▶ THE PROBLEM:
The span to repeat in the listing below runs from the line containing "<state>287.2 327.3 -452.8" to the line containing "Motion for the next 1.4", inclusive. Repeat it exactly, and only it.

▶ LISTED RECORDS:
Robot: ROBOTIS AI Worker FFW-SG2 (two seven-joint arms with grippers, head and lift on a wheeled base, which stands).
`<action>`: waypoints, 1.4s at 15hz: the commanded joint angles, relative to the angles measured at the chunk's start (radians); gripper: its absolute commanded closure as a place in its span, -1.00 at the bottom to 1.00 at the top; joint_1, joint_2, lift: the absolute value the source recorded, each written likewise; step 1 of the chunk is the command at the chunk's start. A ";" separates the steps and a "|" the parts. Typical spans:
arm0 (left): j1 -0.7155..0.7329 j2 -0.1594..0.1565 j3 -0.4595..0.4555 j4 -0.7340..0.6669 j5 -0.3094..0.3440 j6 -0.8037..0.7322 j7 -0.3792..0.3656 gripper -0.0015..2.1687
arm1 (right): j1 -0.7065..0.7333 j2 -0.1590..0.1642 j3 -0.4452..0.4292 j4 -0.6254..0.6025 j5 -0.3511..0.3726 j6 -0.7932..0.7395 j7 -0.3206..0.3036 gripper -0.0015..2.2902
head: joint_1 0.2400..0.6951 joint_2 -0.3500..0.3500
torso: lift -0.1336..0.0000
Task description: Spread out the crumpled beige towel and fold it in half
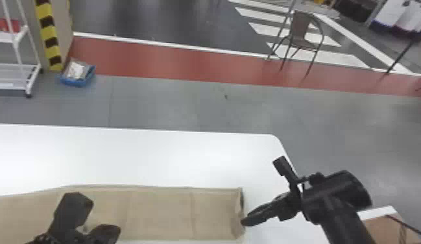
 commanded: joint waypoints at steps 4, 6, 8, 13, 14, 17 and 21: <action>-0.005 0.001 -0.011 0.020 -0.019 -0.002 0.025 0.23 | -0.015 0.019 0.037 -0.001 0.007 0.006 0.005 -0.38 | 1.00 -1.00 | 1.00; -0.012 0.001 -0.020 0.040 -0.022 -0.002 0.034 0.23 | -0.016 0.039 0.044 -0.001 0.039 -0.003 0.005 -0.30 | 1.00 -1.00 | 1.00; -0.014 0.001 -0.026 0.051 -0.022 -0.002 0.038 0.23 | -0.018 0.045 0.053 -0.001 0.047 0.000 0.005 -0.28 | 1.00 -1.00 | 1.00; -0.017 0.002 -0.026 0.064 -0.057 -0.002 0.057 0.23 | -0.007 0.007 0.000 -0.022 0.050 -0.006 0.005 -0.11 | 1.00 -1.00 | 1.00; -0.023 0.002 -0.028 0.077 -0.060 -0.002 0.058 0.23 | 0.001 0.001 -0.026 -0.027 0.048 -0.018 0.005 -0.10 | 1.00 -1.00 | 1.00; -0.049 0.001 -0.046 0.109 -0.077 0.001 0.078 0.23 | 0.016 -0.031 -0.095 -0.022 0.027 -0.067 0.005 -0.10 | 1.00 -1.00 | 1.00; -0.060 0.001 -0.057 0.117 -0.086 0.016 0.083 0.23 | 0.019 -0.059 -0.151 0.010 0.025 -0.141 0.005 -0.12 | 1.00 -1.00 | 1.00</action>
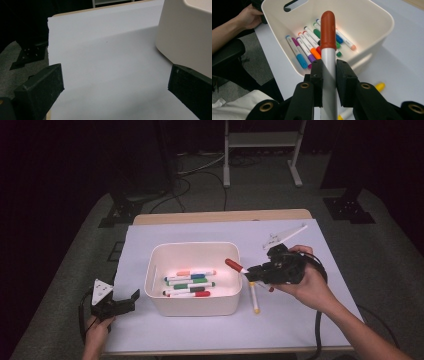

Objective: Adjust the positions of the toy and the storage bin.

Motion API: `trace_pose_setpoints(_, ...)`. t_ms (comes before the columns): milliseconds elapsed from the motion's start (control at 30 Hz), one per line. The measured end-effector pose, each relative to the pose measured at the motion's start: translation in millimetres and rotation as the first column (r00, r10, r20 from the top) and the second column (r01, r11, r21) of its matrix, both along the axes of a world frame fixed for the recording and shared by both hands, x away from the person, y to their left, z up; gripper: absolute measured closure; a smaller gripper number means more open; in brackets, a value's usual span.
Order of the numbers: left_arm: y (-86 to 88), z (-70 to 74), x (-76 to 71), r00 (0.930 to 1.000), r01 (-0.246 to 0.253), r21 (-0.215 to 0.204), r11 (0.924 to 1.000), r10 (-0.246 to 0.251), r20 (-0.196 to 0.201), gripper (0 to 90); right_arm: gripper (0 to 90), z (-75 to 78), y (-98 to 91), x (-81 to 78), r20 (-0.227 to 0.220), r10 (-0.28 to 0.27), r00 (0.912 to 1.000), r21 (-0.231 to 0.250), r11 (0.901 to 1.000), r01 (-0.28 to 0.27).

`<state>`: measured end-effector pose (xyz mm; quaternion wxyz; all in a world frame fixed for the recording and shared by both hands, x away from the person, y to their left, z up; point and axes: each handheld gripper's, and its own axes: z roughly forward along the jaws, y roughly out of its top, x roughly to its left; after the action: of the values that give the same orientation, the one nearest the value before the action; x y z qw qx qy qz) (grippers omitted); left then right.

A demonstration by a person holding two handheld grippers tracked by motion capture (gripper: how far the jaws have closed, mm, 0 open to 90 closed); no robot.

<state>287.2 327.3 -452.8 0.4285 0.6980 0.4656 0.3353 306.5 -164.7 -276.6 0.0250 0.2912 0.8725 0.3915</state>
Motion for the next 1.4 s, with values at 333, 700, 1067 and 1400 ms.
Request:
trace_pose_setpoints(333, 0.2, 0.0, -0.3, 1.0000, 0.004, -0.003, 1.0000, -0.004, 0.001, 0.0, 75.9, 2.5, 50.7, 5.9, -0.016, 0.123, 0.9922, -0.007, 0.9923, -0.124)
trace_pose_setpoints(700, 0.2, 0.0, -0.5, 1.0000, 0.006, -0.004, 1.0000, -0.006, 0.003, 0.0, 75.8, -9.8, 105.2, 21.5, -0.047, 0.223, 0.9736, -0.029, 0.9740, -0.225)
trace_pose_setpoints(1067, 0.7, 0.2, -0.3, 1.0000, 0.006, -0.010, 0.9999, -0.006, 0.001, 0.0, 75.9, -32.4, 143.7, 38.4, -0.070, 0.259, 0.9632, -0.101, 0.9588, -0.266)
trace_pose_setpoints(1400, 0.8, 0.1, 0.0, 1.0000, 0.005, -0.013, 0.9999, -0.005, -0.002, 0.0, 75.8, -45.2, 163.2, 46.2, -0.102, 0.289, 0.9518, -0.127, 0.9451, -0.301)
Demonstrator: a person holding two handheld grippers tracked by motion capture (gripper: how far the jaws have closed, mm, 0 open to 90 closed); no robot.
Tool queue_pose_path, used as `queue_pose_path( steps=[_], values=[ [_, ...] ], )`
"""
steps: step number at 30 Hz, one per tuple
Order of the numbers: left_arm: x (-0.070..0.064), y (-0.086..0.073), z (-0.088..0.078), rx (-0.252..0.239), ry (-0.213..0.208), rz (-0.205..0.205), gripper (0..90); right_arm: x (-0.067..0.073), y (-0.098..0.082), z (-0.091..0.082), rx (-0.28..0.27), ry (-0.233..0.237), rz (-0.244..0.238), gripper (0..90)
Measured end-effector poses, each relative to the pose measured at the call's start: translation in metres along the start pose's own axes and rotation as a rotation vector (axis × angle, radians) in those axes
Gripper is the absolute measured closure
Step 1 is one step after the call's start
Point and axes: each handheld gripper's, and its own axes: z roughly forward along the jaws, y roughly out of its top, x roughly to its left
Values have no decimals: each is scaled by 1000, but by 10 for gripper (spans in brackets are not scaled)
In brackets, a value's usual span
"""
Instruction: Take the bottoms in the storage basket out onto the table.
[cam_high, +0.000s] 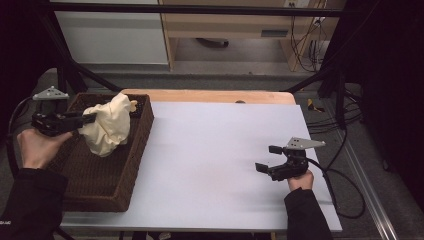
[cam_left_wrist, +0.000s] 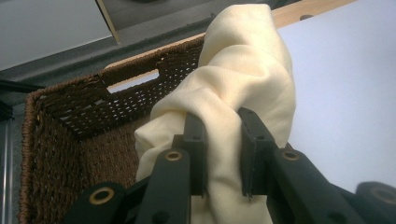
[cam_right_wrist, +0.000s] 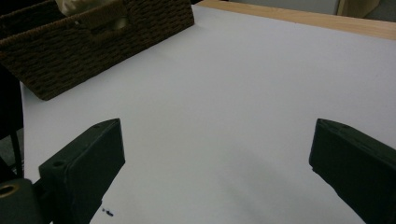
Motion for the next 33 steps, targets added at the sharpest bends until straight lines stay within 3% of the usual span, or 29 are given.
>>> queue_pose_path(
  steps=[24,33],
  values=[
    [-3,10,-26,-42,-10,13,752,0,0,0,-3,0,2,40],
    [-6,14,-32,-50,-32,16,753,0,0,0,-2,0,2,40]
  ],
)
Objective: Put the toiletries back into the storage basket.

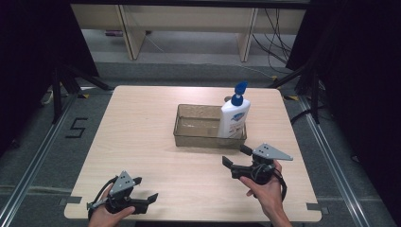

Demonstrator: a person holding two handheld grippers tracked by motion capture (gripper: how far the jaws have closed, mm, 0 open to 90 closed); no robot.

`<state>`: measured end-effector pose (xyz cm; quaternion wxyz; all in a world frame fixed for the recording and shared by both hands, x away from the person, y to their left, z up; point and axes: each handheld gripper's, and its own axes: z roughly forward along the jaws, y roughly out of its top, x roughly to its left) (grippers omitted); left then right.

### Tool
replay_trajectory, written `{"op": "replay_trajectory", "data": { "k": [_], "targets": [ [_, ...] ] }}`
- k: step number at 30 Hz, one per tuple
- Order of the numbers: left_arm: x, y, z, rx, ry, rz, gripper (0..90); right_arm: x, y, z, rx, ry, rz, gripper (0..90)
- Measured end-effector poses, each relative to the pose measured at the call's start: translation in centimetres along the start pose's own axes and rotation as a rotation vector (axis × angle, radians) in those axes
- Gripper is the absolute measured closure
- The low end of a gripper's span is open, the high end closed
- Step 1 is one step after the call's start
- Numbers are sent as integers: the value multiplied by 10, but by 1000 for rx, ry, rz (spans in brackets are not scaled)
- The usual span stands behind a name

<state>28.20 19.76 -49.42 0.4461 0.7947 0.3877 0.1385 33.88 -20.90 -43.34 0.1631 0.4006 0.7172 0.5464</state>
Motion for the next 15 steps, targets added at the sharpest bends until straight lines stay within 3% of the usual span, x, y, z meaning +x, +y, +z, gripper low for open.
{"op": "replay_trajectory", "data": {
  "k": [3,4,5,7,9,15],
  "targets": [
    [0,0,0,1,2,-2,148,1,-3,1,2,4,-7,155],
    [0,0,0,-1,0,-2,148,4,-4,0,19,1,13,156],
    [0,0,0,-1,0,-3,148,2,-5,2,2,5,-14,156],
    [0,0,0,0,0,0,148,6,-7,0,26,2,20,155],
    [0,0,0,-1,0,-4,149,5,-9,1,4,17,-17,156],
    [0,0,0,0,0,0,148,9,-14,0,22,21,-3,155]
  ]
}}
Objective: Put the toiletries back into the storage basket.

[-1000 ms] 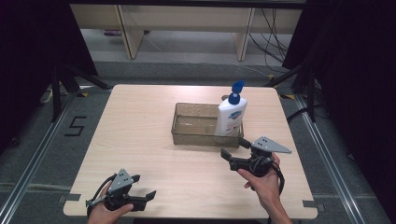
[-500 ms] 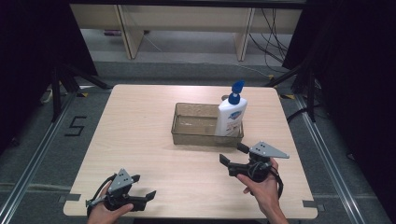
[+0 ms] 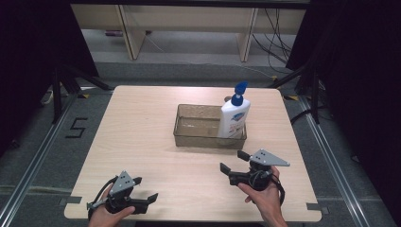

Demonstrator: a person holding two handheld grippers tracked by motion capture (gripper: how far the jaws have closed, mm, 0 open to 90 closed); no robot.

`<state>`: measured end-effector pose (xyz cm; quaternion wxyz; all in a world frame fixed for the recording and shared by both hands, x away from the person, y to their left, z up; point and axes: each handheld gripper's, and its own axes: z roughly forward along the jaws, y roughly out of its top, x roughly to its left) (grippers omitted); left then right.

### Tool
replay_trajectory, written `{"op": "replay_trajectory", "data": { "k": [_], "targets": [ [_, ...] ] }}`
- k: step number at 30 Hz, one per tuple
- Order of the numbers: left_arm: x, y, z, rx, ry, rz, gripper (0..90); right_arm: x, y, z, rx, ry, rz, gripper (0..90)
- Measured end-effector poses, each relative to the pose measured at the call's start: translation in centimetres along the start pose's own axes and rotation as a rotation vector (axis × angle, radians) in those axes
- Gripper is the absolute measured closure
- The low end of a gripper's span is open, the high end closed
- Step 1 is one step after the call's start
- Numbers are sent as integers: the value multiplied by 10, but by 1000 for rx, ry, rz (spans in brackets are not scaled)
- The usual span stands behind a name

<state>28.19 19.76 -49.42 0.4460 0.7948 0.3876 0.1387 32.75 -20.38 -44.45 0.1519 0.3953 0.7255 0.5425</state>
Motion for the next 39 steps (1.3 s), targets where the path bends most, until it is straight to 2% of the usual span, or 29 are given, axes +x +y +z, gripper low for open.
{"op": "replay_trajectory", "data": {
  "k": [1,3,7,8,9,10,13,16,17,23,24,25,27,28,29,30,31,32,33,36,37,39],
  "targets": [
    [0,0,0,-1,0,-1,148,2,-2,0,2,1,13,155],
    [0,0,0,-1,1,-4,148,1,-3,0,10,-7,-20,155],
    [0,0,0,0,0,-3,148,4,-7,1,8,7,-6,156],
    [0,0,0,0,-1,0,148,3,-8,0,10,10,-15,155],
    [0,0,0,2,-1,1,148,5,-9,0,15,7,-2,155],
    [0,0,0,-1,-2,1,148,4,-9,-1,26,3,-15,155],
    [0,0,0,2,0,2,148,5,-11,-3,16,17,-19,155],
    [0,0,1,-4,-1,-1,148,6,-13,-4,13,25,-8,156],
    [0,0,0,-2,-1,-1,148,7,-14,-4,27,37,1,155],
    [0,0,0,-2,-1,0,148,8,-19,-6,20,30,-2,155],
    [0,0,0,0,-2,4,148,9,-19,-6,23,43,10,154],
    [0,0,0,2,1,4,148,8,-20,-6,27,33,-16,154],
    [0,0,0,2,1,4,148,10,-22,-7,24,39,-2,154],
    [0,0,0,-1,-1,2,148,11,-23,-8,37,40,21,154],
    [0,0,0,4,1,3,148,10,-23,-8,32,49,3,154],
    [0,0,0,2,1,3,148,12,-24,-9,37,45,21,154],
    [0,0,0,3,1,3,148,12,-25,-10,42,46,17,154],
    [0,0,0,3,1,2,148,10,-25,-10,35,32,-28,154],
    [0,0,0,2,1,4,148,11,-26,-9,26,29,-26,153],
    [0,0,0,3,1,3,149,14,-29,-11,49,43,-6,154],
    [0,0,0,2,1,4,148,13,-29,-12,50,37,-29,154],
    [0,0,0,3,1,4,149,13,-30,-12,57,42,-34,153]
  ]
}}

▶ OUTPUT OF THE EXERCISE:
<state>287.2 327.3 -452.8 0.4285 0.6980 0.4656 0.3353 306.5 -164.7 -276.6 0.0250 0.2912 0.8725 0.3915</state>
Motion for the next 1.4 s, with values at 333, 700, 1067 and 1400 ms.

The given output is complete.